§ **Work request**
Beneath this line is the data. Output exactly the lines from the line with "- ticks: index" to the line with "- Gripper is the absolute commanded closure", both ends included, and nothing more.

§ **Saved data entries**
################

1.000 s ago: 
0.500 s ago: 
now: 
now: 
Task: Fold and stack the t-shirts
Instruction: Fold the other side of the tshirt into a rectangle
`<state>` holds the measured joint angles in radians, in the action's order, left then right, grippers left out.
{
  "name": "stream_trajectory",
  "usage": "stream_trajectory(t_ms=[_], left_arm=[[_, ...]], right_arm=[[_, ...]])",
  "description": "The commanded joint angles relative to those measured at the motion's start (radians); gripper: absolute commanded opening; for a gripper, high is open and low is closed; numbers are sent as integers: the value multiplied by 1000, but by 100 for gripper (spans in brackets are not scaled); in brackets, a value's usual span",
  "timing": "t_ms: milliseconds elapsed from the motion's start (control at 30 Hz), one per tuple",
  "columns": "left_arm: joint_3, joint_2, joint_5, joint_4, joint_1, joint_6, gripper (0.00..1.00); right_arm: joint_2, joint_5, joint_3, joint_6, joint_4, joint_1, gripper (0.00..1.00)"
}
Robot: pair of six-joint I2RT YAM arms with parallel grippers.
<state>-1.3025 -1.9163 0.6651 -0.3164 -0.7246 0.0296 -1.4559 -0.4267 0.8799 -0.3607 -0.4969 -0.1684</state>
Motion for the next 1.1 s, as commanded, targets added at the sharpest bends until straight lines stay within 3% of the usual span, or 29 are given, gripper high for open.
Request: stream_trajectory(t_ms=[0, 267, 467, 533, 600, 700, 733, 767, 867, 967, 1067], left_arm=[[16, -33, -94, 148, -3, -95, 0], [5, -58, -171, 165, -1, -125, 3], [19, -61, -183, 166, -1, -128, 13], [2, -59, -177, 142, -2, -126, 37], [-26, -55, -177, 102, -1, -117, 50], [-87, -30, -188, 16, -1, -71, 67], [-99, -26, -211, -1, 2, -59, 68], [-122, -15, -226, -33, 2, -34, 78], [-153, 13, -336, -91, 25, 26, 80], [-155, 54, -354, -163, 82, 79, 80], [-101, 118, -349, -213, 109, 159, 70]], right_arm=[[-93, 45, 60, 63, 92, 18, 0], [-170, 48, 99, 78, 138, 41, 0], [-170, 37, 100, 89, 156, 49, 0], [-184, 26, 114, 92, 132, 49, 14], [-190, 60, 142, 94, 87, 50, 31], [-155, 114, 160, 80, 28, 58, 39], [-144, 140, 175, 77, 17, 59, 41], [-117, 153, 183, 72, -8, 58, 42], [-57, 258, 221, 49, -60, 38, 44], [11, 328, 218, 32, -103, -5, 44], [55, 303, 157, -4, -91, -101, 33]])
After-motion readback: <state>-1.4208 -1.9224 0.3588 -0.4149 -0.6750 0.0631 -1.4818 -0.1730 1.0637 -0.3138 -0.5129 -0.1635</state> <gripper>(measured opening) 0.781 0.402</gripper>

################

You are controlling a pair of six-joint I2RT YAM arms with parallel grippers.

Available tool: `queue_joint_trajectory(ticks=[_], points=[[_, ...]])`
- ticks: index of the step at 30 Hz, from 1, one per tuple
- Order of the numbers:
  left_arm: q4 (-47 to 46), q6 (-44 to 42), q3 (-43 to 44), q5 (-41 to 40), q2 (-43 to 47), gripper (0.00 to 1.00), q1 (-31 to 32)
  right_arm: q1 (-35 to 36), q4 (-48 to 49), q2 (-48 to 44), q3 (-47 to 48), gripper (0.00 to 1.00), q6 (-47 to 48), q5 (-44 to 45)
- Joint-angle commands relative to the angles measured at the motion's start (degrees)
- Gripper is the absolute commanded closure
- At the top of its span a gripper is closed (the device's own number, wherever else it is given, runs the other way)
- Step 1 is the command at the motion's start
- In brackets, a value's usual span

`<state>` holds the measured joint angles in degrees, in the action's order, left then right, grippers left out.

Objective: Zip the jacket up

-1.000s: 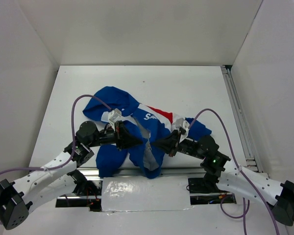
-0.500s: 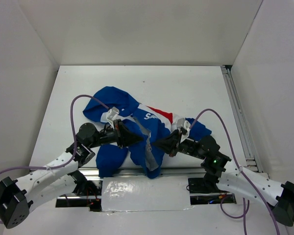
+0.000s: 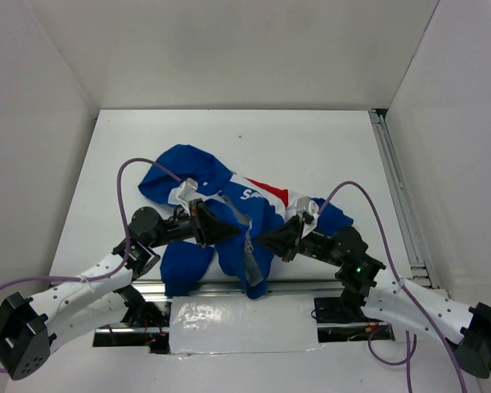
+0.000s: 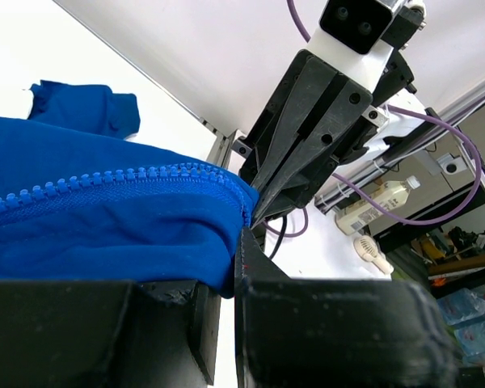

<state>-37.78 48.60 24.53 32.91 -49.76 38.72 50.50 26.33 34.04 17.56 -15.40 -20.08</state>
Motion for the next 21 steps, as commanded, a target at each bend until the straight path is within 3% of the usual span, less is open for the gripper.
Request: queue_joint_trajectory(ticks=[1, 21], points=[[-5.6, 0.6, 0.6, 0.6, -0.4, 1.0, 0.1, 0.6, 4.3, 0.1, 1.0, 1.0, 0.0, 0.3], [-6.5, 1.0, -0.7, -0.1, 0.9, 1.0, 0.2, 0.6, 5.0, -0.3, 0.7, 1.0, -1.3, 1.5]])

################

§ **Exercise result**
- ticks: index of the step at 30 Hz, from 1, one per tuple
- Order of the numbers:
  left_arm: q4 (-47 to 46), q6 (-44 to 42), q3 (-43 to 44), q5 (-41 to 40), q2 (-43 to 47), gripper (0.00 to 1.00), q1 (-31 to 32)
  right_arm: q1 (-35 to 36), q4 (-48 to 49), q2 (-48 to 44), q3 (-47 to 48), gripper (0.00 to 1.00), q6 (-47 to 48), q5 (-44 to 45)
- Joint-angle commands relative to the angles measured at the motion's start (degrees)
- Gripper is the absolute commanded closure

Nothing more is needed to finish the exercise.